INFORMATION SUPPLIED:

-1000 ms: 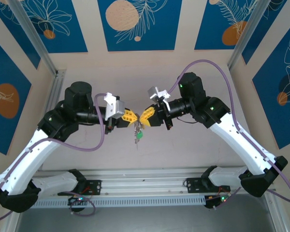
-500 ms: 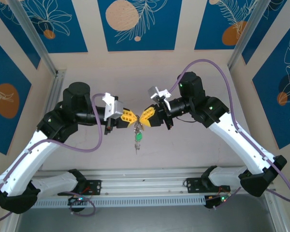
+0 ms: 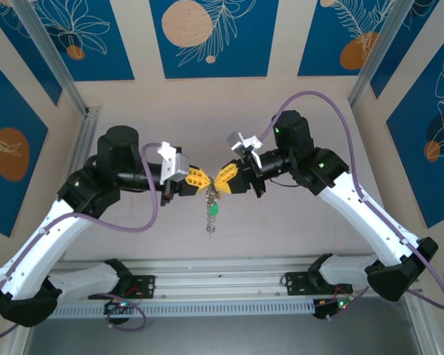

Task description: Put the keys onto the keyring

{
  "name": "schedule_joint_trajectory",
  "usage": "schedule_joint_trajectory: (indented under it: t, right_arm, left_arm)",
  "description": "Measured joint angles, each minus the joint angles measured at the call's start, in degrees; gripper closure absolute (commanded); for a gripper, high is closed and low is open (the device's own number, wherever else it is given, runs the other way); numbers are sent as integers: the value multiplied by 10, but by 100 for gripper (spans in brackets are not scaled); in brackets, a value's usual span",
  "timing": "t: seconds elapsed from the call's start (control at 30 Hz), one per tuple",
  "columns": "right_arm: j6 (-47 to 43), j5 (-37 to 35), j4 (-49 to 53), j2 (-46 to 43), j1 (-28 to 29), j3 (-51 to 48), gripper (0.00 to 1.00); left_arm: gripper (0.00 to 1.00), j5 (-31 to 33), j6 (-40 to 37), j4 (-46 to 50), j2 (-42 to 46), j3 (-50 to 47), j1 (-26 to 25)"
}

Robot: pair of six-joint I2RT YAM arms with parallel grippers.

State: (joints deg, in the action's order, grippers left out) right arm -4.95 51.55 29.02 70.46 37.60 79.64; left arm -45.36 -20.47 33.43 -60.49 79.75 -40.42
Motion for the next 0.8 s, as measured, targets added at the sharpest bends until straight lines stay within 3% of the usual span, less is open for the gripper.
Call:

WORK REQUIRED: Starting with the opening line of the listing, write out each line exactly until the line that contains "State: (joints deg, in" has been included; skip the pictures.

WRITTEN ANSWER:
-1000 ms: 
-500 ms: 
+0 ms: 

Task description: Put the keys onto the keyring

{
  "name": "schedule_joint_trajectory",
  "usage": "schedule_joint_trajectory: (indented under it: t, right_arm, left_arm)",
  "description": "Measured joint angles, each minus the joint angles measured at the call's start, in degrees; gripper closure absolute (commanded); for a gripper, high is closed and low is open (the device's own number, wherever else it is given, runs the other way); numbers are sent as integers: the value multiplied by 10, but by 100 for gripper (spans in brackets are not scaled); in brackets, a value's usual span",
  "timing": "t: seconds elapsed from the call's start (control at 30 Hz), one per tuple",
  "columns": "right_arm: j6 (-47 to 43), j5 (-37 to 35), j4 (-49 to 53), j2 (-46 to 43), j1 (-28 to 29), j3 (-51 to 48), gripper (0.00 to 1.00); left_arm: gripper (0.00 to 1.00), j5 (-31 to 33), j6 (-40 to 37), j4 (-46 to 50), j2 (-42 to 46), j3 (-50 to 47), j1 (-26 to 25)"
}

Robot: pair of six-joint I2RT YAM arms with parallel grippers.

State: (joints deg, in the action's order, grippers left out) right arm -4.95 51.55 29.02 70.46 37.60 79.64; left arm -45.36 -20.47 33.43 -60.49 79.75 -40.42

With that, the answer is done.